■ What you should do: For this exercise, transcribe every line of the material exactly and skip the pictures.

◇ ◇ ◇ ◇

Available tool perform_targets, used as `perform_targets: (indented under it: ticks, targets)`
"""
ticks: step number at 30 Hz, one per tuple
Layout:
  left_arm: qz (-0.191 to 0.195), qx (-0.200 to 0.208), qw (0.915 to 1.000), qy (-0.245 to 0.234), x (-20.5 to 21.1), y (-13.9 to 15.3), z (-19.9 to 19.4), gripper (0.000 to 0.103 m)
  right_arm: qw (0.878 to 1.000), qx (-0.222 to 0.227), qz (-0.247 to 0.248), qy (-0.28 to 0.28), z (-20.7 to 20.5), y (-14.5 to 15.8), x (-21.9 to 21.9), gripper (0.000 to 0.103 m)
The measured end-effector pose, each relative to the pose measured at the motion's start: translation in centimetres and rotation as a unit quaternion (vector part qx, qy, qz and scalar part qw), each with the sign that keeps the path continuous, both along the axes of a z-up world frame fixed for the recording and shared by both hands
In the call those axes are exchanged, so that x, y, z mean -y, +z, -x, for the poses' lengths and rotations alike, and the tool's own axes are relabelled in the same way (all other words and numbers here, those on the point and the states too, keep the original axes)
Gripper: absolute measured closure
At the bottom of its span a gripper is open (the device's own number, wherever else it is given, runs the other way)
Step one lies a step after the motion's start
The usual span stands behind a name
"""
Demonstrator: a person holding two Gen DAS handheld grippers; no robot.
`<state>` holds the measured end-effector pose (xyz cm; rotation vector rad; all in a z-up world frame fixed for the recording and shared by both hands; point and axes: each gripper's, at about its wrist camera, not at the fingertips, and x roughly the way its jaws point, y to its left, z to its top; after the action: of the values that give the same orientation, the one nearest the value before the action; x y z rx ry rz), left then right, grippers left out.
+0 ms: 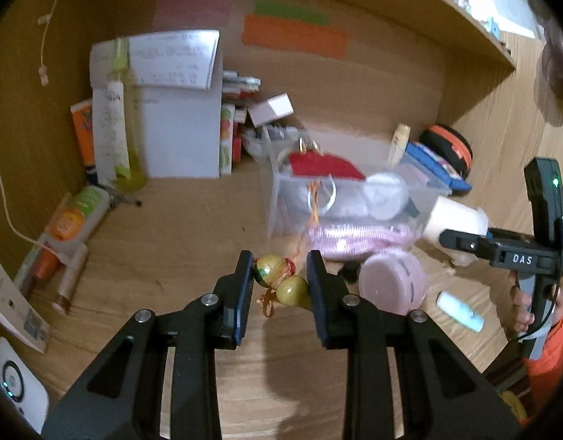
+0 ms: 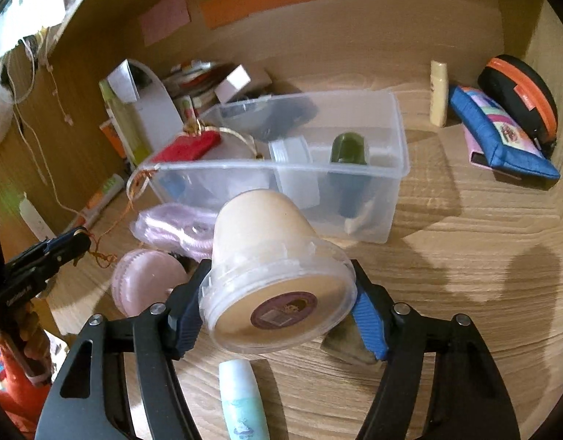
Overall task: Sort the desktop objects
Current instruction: 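Grasp the gold charm with the left gripper while the right gripper grasps the cream tape roll, then carry the gold charm and cream tape roll over the clear box with both grippers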
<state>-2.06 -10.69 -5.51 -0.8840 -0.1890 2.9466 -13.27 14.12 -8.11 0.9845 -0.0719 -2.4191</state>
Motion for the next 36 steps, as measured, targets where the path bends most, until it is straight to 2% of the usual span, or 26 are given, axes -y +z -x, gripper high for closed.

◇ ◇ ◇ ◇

■ Answer to this problem:
Available tool perform_targets, used as `perform_targets: (indented under it: ticks, targets)`
"""
ticks: step number at 30 Hz, one per tuple
Layout:
  left_arm: qz (-0.191 to 0.195), qx (-0.200 to 0.208), qw (0.915 to 1.000), qy (-0.245 to 0.234), x (-20.5 to 21.1), y (-13.9 to 15.3), z (-19.9 to 19.4), gripper (0.000 to 0.103 m)
  right_arm: qw (0.878 to 1.000), qx (-0.222 to 0.227), qz (-0.247 to 0.248), qy (-0.28 to 0.28), z (-20.7 to 20.5), y (-14.5 to 15.8), x (-21.9 to 21.9), gripper (0.000 to 0.103 m)
The measured end-effector pose, each relative to the pose measured at the motion's start: translation in centimetres and rotation as a unit quaternion (vector part qx, qy, qz and scalar part qw), each with the sign that keeps the path continuous, both along the axes of a z-up world frame fixed for the recording and shared by both hands
In the call those axes are exchanged, so that x, y, z mean -y, +z, -x, for the poses' lengths and rotations alike, and the tool's own axes are relabelled in the same way (all other words and numbers here, those on the point and the states too, keep the original axes)
Gripper: absolute measured closure
At the bottom of its span a gripper is open (the device's own number, wherever else it is given, runs the other way)
Step one lies a step after the motion's start
The usual span stands behind a name
"""
Demonstrator: a person holding two Gen DAS handheld grippers; no robot.
`<state>` holds the measured end-effector pose (xyz cm; rotation vector rad; all in a z-up world frame fixed for the recording and shared by both hands; point and axes: each gripper's, at about its wrist camera, not at the fingertips, and x roughly the way its jaws point, y to its left, z to its top; after the action: of the values that give the same orientation, the one nearest the value before the action; x y z rx ry rz), left then right, grippers left out.
+0 ms: 
+0 ms: 
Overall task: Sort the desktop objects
Current instruction: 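Grasp the gold charm with the left gripper while the right gripper grasps the cream tape roll, then carry the gold charm and cream tape roll over the clear box with both grippers
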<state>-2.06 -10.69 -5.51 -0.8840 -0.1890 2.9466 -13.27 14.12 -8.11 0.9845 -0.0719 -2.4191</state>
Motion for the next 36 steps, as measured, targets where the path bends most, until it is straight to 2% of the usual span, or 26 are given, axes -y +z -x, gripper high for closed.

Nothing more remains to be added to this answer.